Task item: Count the lines below that hold the string "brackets". Give only that number.

Given information:
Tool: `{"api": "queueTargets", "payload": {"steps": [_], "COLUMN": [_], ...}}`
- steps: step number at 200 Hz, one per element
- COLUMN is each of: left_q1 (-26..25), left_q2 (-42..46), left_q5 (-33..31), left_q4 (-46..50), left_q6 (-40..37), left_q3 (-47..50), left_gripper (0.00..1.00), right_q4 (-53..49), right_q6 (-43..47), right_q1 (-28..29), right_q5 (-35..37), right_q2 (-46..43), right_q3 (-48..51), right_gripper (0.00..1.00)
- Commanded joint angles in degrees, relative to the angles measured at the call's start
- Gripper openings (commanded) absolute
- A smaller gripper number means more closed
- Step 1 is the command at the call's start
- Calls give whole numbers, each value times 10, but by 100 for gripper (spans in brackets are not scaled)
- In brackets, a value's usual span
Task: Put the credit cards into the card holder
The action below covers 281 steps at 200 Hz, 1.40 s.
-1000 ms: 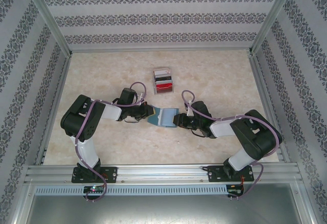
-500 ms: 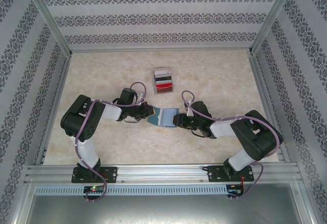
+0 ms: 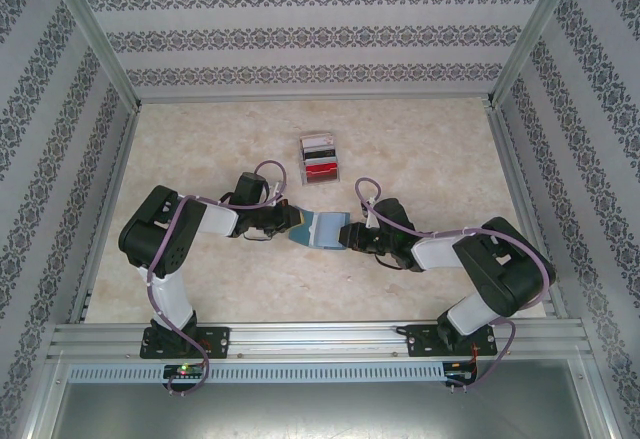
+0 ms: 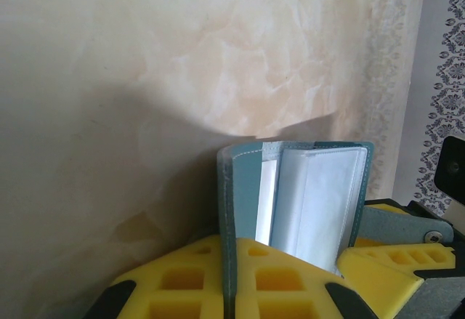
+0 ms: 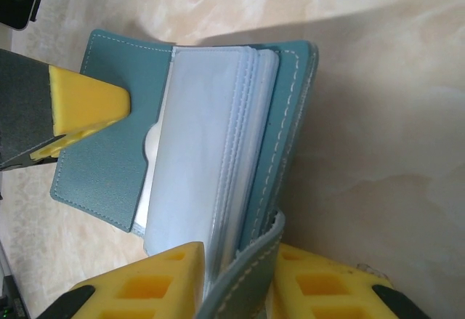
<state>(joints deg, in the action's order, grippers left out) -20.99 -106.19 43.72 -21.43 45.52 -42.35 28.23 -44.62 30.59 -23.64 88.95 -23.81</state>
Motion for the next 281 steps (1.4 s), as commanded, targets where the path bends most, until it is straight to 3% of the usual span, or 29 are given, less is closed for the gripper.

Response to this exercise: 2